* [Brief]: Every line that contains "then" must be located and copied from the data.

....

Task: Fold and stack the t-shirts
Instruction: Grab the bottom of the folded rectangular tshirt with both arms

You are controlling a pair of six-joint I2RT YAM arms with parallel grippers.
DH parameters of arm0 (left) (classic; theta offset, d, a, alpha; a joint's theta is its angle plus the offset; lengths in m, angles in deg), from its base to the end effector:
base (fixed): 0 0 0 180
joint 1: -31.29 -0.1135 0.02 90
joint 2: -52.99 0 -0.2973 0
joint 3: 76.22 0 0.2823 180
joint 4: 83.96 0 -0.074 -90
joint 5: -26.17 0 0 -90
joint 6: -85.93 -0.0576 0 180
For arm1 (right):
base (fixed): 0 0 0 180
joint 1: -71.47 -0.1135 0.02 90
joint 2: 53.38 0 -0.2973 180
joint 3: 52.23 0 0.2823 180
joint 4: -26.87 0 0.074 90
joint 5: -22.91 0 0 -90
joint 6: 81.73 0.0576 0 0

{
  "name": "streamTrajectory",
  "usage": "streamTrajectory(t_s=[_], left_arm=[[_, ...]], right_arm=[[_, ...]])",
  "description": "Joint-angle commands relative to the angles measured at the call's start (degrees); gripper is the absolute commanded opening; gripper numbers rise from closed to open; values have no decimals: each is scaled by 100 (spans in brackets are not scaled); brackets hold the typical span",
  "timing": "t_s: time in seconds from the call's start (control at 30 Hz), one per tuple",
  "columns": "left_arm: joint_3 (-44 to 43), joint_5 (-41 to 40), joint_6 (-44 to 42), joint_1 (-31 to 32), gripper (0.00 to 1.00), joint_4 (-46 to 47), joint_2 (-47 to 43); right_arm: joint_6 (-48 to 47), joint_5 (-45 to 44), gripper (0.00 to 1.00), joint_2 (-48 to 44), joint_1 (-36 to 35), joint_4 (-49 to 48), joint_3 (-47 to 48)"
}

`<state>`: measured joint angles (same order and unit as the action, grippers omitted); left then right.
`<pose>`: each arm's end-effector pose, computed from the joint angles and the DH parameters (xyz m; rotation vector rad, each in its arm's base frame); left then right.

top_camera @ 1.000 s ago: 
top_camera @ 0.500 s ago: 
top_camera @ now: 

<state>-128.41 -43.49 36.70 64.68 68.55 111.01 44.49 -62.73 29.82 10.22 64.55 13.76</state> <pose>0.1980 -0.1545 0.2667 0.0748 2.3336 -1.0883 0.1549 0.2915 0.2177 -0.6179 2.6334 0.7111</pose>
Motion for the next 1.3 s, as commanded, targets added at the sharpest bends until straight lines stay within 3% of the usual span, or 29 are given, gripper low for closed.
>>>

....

* [Written response]:
`<state>`: measured joint angles (same order and unit as the action, grippers omitted); left then right.
`<pose>`: each arm's end-effector pose, computed from the joint angles and the DH parameters (xyz m; rotation vector rad, each in its arm's base frame); left then right.

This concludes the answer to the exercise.